» **Directions**: Scan the listing below for the string "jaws" and copy each line where it turns up.

» **Study material**:
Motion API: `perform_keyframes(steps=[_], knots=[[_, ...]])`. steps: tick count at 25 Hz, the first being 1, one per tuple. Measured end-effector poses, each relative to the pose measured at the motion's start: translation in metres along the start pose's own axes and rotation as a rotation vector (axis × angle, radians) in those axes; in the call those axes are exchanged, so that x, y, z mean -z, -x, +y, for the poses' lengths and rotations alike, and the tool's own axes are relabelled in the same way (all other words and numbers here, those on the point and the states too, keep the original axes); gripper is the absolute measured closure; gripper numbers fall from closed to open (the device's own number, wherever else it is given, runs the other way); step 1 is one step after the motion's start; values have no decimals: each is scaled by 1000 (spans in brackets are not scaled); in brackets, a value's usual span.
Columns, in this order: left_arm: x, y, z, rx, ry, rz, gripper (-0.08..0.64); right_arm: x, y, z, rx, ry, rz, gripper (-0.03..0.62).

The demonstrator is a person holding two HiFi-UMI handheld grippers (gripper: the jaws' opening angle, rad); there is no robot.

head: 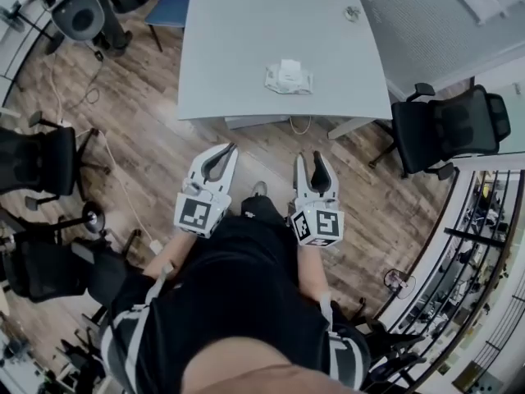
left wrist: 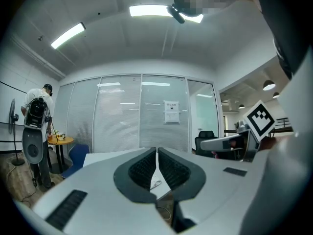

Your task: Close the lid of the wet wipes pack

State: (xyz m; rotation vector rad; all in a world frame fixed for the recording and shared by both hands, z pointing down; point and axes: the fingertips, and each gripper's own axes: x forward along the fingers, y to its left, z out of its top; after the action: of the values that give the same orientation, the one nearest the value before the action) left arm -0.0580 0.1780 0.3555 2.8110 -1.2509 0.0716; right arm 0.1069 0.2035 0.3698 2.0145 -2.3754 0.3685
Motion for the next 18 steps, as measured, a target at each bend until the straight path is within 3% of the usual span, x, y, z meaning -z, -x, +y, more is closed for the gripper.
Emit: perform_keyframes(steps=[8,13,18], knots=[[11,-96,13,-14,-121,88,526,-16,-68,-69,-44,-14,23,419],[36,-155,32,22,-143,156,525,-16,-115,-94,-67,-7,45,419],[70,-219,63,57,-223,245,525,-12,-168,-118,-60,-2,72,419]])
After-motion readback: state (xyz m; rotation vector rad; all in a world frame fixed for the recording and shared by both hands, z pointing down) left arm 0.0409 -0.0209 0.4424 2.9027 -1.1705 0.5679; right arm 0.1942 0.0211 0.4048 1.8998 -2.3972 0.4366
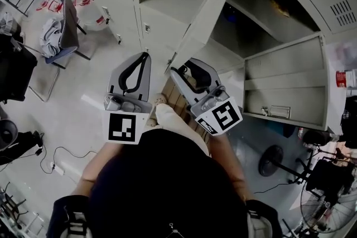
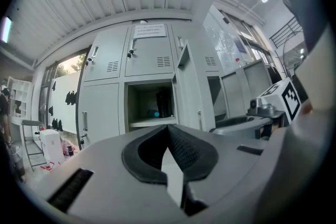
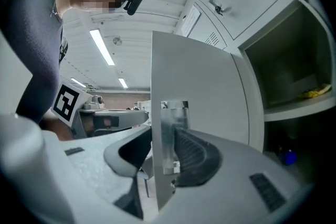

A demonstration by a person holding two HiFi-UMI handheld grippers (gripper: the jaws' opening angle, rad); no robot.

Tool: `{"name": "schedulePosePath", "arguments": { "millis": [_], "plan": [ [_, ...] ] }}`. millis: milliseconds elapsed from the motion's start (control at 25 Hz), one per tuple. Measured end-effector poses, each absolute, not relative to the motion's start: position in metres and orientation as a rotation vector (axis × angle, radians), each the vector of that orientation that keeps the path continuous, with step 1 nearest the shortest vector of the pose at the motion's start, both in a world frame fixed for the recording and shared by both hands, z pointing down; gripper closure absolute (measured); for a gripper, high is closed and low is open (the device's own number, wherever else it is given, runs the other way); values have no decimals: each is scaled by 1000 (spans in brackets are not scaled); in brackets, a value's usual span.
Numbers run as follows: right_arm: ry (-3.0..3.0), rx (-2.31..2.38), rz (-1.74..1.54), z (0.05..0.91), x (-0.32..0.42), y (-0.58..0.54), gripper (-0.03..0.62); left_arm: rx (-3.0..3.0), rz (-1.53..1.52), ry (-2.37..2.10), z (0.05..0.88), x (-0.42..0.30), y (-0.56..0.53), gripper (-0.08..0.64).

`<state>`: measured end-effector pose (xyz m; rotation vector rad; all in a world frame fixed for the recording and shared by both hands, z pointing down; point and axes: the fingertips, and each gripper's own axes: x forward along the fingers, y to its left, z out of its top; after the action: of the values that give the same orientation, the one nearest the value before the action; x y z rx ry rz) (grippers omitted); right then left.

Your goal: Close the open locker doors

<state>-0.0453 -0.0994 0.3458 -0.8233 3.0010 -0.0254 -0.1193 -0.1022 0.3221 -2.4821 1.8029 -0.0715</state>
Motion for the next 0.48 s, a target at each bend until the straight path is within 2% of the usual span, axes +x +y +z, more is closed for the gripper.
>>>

» **Task result**:
The demonstrator is a person holding two HiFi-UMI handheld grippers (gripper: the jaws' opening angle, rad); there is no robot.
A demonstration by a person holding two HiFi-UMI handheld grippers (gripper: the jaws' opening angle, rad); no robot.

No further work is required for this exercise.